Look through the records and copy every line in which "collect" appears.

────────────────────────────────────────

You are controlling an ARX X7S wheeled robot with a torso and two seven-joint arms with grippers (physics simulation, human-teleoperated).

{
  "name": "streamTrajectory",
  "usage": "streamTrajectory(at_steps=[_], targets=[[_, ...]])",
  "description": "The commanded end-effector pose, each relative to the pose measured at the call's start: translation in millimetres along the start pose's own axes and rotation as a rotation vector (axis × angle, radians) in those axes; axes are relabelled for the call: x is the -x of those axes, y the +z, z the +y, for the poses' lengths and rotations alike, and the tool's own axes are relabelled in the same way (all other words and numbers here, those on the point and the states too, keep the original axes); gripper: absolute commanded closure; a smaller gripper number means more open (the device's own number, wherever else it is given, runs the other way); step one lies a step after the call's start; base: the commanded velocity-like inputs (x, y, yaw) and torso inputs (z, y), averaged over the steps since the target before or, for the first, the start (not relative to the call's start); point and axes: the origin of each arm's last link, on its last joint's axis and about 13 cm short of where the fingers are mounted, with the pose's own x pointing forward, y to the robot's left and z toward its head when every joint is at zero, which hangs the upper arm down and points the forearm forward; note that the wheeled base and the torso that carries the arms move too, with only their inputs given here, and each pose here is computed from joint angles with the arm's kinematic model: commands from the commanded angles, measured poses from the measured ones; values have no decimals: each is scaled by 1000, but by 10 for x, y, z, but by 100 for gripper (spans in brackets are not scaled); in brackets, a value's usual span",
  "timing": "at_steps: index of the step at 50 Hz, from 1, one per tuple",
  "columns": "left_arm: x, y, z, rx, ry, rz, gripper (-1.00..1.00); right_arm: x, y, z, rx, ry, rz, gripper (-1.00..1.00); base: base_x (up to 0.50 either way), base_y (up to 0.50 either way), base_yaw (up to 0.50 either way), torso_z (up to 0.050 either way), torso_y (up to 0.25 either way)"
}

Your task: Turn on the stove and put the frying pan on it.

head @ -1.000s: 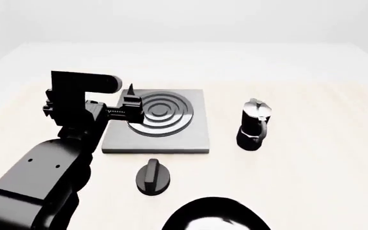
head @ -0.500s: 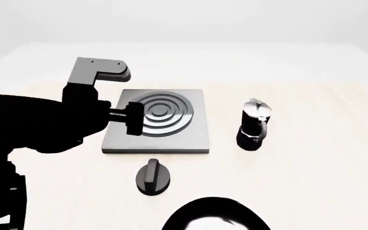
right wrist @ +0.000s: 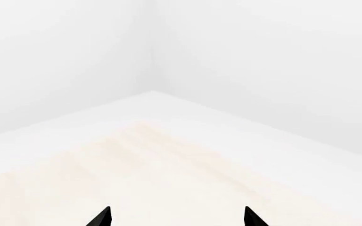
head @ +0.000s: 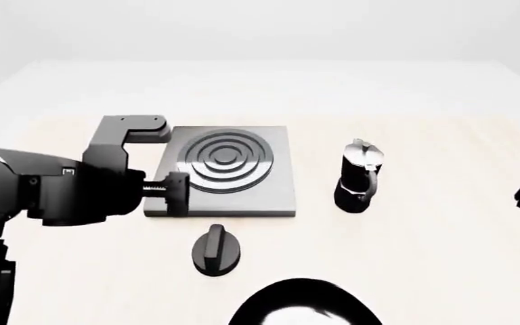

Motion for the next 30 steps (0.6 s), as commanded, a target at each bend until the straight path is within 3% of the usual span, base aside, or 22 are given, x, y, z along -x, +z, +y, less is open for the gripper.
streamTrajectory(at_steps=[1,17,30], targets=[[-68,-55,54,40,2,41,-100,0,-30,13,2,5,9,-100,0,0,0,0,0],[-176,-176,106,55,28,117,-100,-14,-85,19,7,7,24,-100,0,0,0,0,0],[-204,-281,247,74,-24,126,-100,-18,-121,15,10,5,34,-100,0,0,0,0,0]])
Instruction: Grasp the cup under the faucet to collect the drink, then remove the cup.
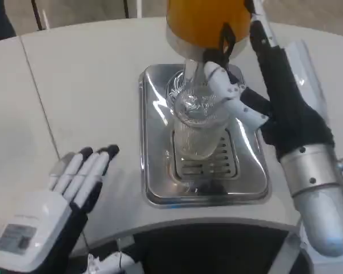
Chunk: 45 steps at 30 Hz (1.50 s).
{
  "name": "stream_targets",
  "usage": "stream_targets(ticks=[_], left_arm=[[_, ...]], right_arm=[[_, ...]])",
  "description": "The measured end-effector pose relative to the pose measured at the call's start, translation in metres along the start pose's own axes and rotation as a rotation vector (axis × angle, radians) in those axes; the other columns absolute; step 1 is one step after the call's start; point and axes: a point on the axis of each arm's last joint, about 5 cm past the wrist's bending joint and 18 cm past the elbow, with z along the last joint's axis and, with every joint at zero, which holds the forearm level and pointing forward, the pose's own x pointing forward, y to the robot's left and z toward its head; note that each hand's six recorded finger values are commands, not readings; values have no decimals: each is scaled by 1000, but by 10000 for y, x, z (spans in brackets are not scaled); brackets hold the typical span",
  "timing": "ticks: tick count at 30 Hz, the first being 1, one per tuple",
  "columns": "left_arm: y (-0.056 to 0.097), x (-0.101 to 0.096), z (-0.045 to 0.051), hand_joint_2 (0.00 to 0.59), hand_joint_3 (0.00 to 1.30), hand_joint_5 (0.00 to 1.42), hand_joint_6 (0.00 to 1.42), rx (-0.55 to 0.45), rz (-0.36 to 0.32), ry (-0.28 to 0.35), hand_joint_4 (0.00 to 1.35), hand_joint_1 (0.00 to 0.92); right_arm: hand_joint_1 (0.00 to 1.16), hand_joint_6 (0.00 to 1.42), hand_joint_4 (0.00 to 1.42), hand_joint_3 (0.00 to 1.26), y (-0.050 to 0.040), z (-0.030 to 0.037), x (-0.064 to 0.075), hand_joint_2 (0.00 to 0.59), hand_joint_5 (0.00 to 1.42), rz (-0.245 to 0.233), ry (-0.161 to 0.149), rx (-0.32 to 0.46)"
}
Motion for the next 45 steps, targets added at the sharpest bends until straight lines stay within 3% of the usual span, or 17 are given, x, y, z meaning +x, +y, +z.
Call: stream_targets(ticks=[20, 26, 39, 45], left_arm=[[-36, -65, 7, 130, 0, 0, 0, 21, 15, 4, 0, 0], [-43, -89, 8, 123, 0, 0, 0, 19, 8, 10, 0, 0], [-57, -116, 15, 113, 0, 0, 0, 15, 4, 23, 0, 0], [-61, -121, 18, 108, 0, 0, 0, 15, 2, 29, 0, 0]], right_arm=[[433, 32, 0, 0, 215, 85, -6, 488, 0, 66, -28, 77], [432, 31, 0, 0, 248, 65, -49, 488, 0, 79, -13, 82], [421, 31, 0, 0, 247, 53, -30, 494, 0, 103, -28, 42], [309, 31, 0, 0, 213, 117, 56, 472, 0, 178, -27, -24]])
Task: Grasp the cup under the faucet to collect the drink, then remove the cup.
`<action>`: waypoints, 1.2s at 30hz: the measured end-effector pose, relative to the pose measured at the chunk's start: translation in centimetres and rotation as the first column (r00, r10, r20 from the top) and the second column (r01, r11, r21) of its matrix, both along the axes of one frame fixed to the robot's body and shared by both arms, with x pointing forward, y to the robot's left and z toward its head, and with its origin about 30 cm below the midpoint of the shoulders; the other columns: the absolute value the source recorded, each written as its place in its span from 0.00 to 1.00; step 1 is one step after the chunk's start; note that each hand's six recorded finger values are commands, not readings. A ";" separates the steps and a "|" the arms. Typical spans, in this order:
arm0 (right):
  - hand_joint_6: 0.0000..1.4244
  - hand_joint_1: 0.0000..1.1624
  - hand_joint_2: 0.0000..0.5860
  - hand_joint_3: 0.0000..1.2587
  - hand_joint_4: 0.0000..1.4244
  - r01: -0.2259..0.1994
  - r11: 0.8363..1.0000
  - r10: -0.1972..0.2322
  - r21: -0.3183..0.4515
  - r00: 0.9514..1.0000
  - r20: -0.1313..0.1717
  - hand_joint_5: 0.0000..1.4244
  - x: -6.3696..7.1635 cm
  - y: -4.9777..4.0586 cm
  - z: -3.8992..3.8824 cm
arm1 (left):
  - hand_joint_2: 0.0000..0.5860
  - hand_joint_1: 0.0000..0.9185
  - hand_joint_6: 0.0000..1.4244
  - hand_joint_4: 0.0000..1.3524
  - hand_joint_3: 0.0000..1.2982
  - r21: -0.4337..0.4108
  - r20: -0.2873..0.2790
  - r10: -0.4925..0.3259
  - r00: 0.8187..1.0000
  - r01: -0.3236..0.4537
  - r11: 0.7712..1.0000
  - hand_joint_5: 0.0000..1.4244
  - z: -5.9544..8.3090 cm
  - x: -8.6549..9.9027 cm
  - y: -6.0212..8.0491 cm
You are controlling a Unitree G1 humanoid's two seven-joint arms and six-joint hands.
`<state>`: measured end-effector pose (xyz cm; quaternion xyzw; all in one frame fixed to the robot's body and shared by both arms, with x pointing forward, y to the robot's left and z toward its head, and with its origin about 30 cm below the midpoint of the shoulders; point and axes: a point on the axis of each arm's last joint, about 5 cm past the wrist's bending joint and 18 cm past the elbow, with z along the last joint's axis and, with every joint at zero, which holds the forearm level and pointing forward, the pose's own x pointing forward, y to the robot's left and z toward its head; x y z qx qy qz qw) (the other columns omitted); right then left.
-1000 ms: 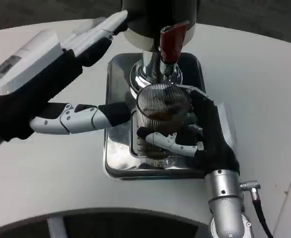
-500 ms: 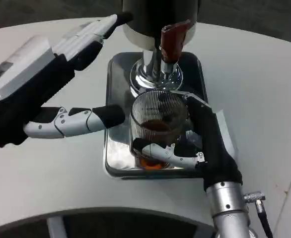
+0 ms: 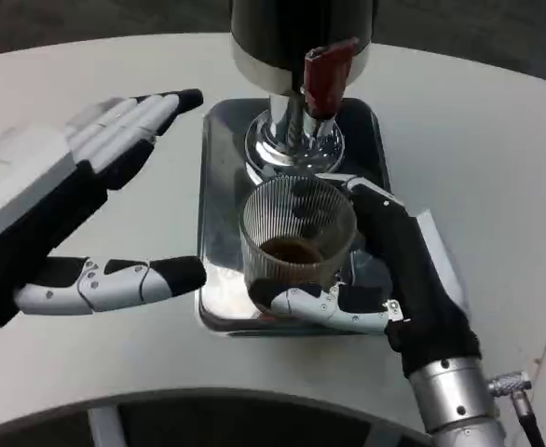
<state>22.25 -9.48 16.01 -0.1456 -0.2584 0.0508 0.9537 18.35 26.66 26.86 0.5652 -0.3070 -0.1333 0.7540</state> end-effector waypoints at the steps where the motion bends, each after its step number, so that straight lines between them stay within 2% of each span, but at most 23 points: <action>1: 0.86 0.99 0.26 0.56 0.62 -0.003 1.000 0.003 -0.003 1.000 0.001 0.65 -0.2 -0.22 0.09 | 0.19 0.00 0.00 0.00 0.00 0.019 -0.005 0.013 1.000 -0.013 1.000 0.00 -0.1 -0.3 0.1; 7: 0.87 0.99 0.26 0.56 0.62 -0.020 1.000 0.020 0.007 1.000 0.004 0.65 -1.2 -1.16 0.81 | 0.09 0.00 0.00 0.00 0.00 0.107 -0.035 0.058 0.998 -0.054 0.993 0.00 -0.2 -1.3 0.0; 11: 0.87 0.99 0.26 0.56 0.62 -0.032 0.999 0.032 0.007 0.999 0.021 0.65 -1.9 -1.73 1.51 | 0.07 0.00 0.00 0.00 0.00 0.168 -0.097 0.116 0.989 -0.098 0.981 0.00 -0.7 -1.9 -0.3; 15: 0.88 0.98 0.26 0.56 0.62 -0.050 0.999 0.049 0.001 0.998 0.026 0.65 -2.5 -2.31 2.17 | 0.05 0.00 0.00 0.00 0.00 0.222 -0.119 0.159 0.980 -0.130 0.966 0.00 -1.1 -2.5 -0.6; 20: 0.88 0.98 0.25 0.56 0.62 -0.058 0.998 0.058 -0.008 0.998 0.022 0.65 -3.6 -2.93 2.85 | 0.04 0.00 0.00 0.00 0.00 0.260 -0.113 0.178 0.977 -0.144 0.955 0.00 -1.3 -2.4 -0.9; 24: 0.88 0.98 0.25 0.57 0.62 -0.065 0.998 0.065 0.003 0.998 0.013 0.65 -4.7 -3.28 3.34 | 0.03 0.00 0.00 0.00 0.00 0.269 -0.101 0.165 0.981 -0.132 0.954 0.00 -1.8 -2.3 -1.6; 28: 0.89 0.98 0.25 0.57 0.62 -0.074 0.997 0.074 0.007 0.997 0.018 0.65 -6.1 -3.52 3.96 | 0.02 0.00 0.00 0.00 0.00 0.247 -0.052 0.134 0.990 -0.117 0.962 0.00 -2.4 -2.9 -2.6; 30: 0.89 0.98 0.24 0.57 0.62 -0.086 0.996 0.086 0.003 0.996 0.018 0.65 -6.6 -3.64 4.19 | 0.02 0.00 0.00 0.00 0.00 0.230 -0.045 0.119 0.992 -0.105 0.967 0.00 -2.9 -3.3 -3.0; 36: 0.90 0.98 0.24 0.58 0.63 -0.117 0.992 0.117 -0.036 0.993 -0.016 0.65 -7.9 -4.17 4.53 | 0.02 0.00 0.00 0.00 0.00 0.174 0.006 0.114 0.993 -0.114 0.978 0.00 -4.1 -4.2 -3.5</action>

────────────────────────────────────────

## [RESPONSE TO THE TASK]
Instruction: Grasp the cup under the faucet to collect the drink, then remove the cup.
Task: Grasp the cup under the faucet to collect the drink, then remove the cup.

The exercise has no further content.